PROMPT: Your output should be each line from the material below that has the word "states".

-----

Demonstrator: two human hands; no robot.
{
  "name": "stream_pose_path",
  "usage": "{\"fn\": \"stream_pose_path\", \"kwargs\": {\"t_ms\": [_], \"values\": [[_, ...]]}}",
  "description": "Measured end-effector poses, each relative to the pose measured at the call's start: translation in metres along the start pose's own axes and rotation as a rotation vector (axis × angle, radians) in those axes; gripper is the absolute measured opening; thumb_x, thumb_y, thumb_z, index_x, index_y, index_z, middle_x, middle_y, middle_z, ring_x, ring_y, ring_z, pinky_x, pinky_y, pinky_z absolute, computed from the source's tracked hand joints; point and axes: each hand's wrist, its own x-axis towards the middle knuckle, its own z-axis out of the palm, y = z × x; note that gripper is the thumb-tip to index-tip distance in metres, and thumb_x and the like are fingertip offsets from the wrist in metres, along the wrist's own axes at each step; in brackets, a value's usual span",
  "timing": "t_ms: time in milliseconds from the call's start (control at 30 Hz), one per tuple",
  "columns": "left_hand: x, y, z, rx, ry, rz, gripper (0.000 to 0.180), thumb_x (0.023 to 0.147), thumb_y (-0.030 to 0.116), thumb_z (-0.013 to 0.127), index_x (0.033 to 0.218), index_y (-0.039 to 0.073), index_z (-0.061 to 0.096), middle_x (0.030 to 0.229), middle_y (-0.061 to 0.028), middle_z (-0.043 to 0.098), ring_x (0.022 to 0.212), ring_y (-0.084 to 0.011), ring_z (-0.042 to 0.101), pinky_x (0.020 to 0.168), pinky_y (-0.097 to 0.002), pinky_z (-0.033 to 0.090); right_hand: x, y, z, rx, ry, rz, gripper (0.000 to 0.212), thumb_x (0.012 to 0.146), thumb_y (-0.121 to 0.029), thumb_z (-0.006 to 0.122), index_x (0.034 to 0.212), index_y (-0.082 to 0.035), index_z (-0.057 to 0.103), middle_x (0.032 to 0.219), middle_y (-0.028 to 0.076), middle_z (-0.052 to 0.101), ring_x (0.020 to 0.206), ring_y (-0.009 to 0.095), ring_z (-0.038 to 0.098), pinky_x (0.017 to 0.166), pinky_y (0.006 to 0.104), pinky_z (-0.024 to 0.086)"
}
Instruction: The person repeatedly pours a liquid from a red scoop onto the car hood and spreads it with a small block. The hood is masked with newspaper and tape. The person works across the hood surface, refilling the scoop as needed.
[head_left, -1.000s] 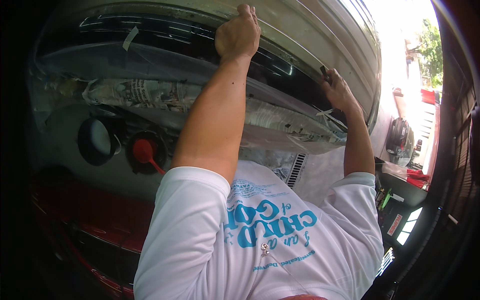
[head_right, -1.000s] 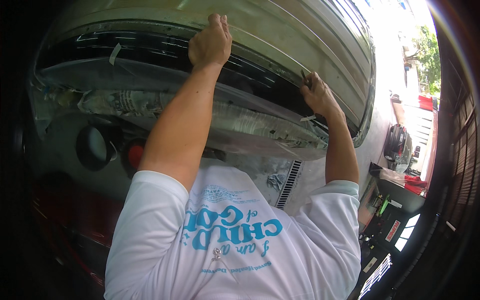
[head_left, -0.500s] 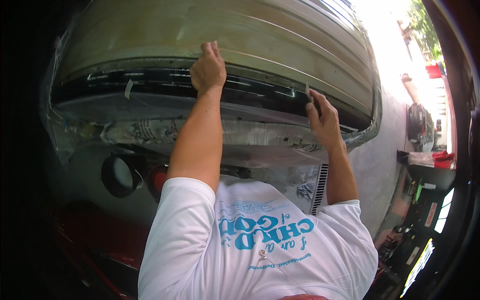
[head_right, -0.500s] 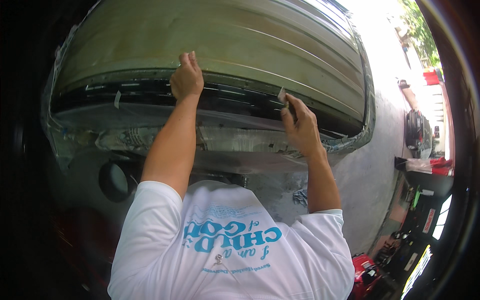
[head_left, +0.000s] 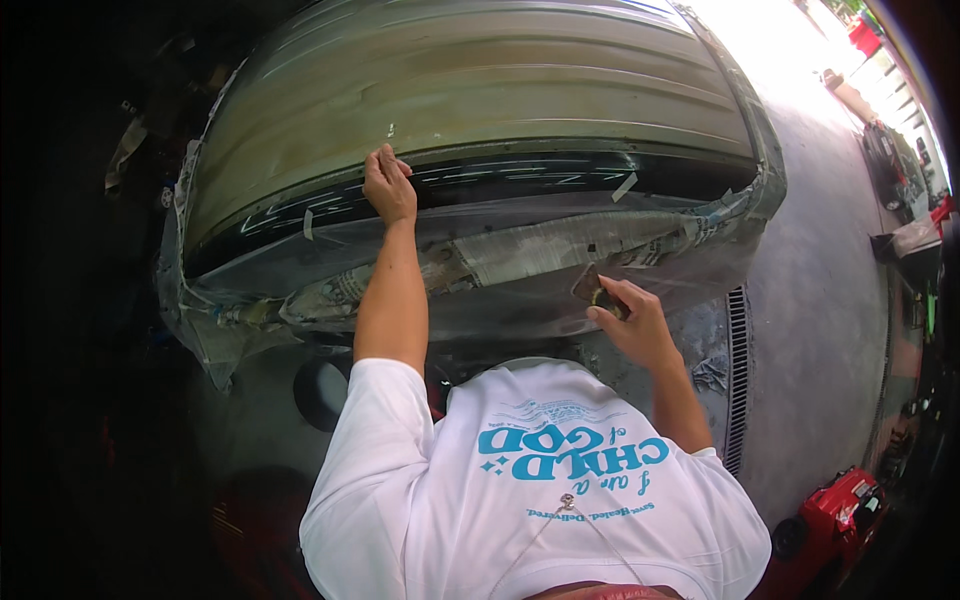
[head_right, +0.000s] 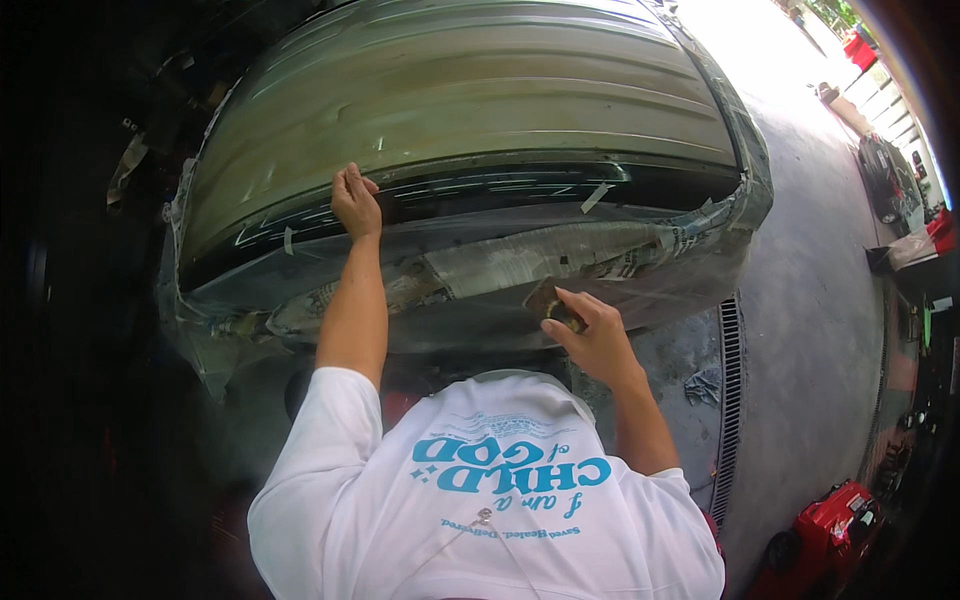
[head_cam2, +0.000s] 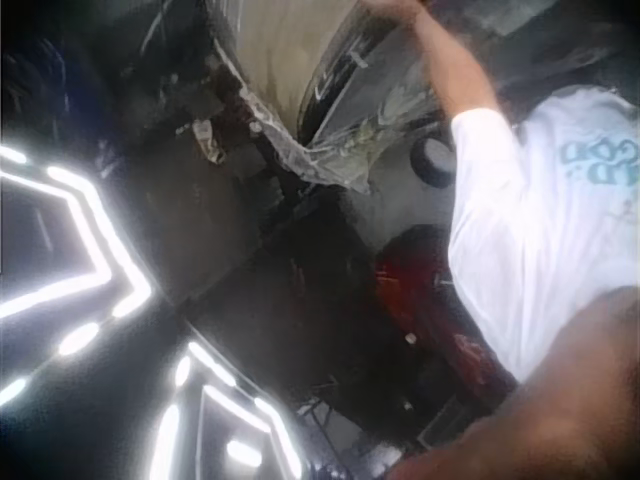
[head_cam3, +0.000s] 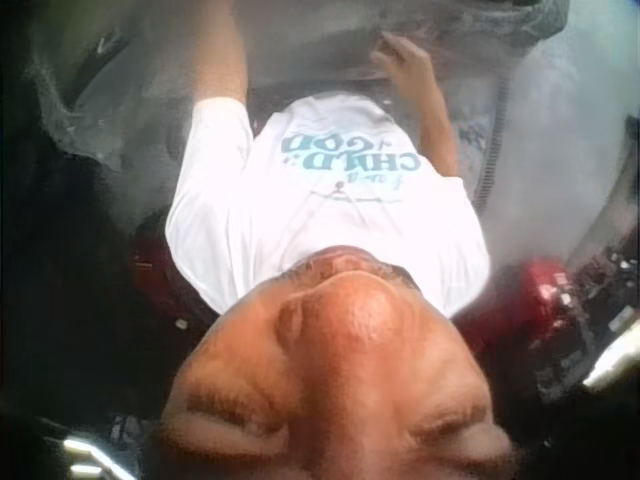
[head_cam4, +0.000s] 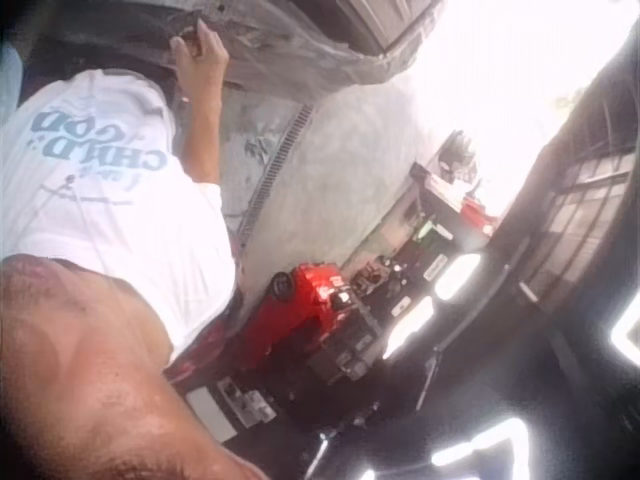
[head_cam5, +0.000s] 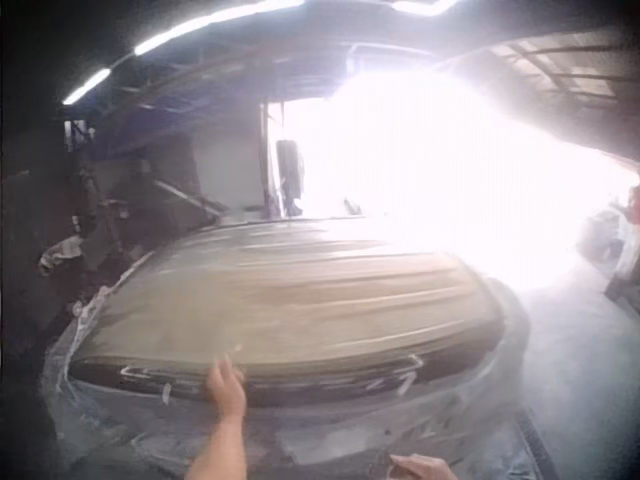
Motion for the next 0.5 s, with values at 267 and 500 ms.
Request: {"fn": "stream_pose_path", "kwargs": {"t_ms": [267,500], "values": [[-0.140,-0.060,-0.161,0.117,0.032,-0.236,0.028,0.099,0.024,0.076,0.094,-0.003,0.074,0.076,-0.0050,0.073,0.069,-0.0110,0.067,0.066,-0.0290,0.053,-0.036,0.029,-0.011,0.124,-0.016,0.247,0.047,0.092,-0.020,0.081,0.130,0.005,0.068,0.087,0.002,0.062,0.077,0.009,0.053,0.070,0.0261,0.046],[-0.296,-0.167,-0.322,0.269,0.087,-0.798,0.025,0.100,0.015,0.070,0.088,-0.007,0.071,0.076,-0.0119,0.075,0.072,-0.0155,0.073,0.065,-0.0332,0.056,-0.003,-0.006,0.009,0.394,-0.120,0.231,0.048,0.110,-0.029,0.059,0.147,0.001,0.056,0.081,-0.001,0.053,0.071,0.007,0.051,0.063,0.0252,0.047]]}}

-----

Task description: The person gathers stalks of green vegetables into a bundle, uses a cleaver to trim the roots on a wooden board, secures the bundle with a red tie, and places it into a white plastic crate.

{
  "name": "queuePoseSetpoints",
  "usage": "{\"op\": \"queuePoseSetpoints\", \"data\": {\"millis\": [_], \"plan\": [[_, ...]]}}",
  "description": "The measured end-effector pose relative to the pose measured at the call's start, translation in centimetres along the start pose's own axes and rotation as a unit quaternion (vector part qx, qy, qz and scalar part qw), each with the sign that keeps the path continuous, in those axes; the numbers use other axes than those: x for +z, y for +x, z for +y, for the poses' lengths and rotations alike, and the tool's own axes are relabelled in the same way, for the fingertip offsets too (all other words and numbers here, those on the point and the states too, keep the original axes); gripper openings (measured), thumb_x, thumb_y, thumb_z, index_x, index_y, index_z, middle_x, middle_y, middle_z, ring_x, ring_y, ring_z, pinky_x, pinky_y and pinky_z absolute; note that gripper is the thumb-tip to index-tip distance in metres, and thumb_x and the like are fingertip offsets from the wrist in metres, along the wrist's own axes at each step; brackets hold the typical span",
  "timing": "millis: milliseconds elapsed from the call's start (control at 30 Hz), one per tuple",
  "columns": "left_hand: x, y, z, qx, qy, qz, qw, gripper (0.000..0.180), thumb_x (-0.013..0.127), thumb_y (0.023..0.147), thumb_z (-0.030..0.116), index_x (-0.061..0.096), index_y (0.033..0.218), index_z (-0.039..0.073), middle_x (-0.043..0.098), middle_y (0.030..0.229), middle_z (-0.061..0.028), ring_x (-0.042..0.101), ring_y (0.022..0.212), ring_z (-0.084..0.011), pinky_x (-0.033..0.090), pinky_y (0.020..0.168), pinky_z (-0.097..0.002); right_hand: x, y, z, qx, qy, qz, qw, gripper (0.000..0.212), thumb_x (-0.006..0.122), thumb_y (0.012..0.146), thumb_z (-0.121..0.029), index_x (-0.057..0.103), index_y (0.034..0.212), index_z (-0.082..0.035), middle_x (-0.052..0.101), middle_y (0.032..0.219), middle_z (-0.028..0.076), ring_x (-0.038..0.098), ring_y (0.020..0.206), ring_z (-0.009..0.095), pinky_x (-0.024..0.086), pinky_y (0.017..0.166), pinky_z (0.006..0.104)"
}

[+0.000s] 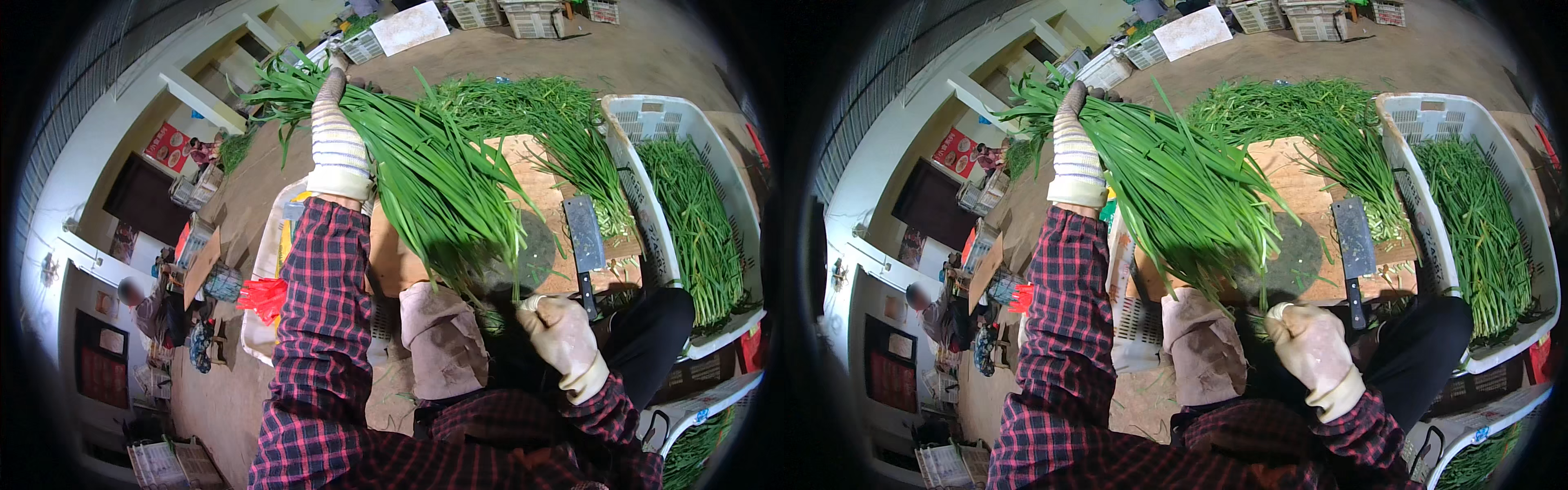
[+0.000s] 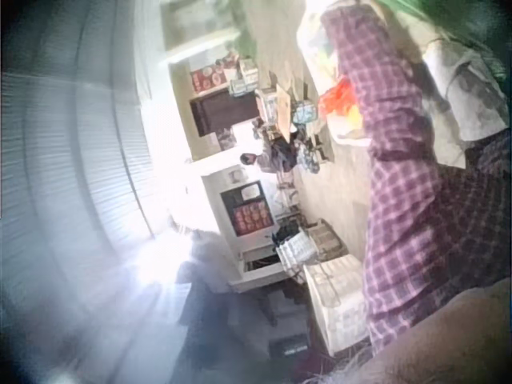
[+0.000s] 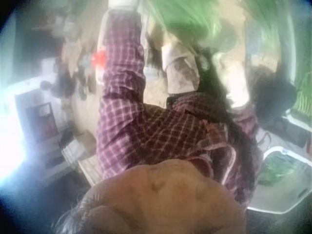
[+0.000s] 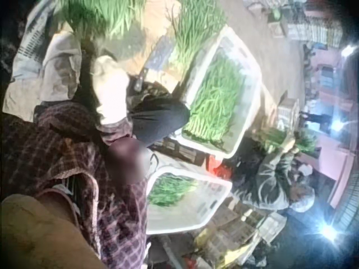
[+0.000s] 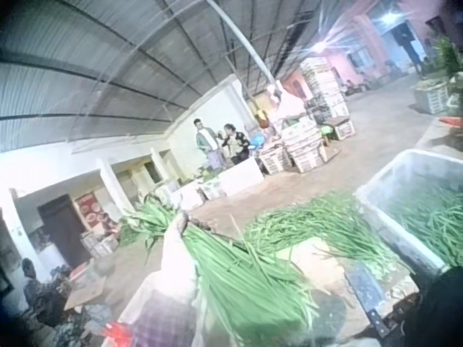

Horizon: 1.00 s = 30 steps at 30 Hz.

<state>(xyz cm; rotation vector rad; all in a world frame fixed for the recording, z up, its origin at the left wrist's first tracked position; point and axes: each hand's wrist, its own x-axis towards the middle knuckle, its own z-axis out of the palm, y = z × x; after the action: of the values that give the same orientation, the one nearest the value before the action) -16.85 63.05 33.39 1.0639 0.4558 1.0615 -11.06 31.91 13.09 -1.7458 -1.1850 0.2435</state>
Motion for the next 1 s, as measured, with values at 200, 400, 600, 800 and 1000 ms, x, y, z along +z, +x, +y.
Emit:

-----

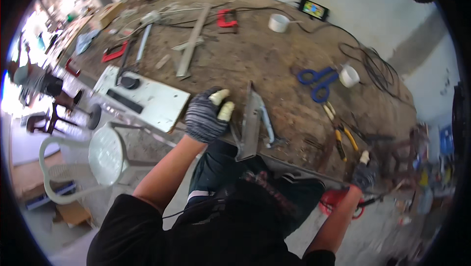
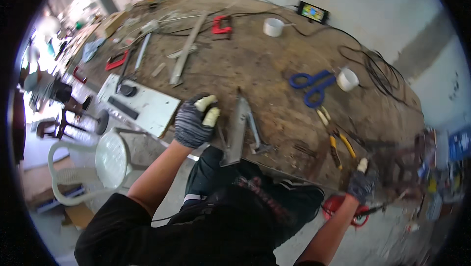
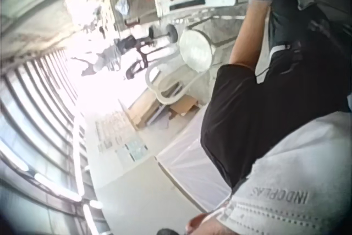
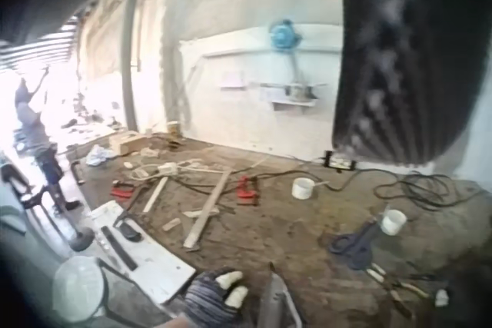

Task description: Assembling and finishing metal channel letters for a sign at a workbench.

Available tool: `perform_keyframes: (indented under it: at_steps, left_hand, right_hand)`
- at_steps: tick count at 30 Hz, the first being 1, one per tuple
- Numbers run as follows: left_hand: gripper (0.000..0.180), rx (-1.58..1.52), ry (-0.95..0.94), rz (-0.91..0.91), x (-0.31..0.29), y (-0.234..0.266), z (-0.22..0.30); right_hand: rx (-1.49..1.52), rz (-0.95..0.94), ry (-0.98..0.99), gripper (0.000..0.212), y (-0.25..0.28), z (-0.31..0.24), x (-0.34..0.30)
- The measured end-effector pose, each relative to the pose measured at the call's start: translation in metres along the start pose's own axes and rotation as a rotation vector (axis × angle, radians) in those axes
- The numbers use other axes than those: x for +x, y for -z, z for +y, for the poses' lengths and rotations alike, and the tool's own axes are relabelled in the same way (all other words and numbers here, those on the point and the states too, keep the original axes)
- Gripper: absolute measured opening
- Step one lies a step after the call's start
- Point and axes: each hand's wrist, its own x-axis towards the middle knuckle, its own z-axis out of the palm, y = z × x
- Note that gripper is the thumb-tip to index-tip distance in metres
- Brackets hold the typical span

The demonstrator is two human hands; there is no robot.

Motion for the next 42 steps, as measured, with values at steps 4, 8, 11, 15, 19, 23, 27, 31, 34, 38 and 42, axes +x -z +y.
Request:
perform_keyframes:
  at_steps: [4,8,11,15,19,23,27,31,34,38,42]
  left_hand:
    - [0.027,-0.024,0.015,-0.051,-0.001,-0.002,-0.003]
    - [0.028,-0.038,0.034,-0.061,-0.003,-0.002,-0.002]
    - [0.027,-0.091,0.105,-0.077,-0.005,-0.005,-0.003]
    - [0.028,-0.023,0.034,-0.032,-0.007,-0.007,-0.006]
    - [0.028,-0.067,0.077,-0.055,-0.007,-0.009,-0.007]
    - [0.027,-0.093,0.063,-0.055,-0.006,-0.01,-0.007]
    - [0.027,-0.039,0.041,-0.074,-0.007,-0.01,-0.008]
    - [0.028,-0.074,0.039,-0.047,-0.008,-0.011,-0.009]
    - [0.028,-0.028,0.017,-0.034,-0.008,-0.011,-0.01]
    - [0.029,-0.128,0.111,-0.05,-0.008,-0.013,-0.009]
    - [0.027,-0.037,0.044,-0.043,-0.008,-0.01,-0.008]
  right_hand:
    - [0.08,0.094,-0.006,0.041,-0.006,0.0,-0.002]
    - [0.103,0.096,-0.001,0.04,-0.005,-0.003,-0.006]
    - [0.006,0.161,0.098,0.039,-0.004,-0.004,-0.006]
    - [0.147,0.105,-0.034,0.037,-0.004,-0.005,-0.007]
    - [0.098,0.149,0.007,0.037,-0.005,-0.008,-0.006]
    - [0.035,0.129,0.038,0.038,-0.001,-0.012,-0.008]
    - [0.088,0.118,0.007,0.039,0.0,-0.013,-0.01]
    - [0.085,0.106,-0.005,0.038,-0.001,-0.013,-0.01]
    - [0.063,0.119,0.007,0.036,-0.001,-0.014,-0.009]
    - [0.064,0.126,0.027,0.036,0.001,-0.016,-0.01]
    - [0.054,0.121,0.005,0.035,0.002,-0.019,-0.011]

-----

OUTPUT OF THE EXERCISE:
  "description": "The measured end-effector pose relative to the pose measured at the call's start, translation in centimetres along the start pose's own axes and rotation as a unit quaternion (vector part qx, qy, qz and scalar part qw), each with the sign that keeps the path continuous, in those axes; the numbers use other axes than those: x for +z, y for +x, z for +y, for the poses' lengths and rotations alike, and the tool's own axes are relabelled in the same way, for the fingertip offsets too (all other words and numbers here, those on the point and the states too, keep the original axes); gripper openings (measured), thumb_x, thumb_y, thumb_z, index_x, index_y, index_z, middle_x, middle_y, middle_z, ring_x, ring_y, ring_z, pinky_x, pinky_y and pinky_z absolute; note that gripper is the thumb-tip to index-tip distance in metres, and thumb_x and the like are fingertip offsets from the wrist in metres, along the wrist's own axes at each step; brackets hold the typical span",
- The numbers use other axes than those: x for +x, y for -z, z for +y, for the poses' lengths and rotations alike, and the tool's own axes are relabelled in the same way (all other words and numbers here, those on the point and the states too, keep the original axes)

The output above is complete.